Task instructions – Pull out every line below that holds the word "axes".

*** Input data ***

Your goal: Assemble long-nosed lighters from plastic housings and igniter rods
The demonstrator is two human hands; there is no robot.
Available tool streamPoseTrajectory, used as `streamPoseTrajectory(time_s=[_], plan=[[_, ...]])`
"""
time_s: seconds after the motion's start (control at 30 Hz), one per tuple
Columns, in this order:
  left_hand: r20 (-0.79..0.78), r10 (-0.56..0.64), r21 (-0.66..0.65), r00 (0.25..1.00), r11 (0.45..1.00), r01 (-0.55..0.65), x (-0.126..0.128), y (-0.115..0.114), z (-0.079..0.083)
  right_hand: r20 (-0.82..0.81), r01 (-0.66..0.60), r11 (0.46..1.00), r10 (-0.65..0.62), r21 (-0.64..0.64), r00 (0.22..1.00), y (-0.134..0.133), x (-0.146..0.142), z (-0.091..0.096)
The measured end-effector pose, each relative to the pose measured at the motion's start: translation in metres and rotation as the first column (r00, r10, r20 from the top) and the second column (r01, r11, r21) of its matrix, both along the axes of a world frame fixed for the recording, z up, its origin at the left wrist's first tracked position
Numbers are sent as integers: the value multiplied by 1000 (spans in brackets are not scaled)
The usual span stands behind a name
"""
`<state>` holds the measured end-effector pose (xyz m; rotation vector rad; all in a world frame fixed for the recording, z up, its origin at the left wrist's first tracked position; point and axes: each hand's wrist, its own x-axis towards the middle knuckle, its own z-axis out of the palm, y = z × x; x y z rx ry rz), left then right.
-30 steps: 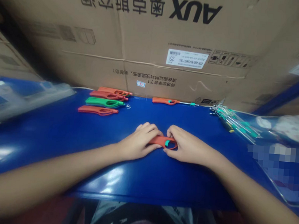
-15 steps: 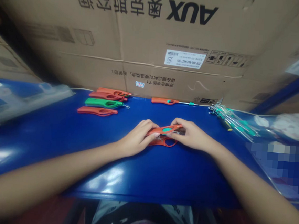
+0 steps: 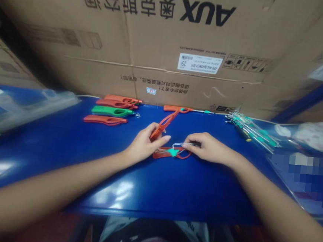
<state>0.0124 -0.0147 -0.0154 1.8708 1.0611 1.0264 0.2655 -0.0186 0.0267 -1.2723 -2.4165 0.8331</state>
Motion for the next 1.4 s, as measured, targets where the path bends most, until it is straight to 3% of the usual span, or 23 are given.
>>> streamPoseTrajectory(time_s=[0.2, 0.33, 0.43, 0.53, 0.6, 0.77, 1.03, 1.17, 1.4], plan=[[-156, -159, 48, 975, 985, 168, 0, -2, 5, 14, -8, 999, 7, 34, 1000, -2, 0, 4], [-188, -212, 98, 959, 968, 233, -1, 0, 3, -111, 28, 995, -38, -91, 993, -2, -1, 4], [-200, -237, 93, 951, 961, 259, -2, 2, 3, -207, -83, 967, 32, -242, 978, -4, 1, 9], [-224, -250, 95, 942, 956, 277, -2, 2, 3, -200, -218, 928, 162, -303, 966, -7, 1, 14], [-235, -251, 102, 939, 954, 281, -2, 2, 4, -156, -224, 925, 183, -307, 971, -9, 0, 16], [-292, -275, 133, 916, 937, 324, -4, 5, 7, -95, -123, 951, 100, -285, 990, -11, -3, 17], [-449, -338, 142, 827, 887, 439, -15, 13, 17, -44, -214, 929, 210, -302, 977, -11, -1, 13], [-475, -350, 137, 807, 877, 461, -16, 12, 22, -69, -163, 952, 150, -259, 986, -11, -3, 9], [-426, -329, 171, 843, 885, 433, -22, 20, 36, -225, -162, 973, 123, -163, 967, -9, 0, 12]])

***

Response to the exercise –
The measured end-effector pose, each relative to the pose measured at the motion's start: translation in metres and rotation as the first column (r00, r10, r20 from the top) and the second column (r01, r11, r21) of its matrix, both along the axes of a world frame fixed for the recording, z up, its origin at the left wrist's first tracked position
`<state>` holds the measured end-effector pose (xyz m; rotation vector rad; all in a world frame fixed for the recording, z up, its origin at the left wrist's first tracked position; point and axes: each hand's wrist, its own x-axis towards the middle knuckle, its own z-axis out of the palm, y = z × x; x y z rx ry rz), left then right.

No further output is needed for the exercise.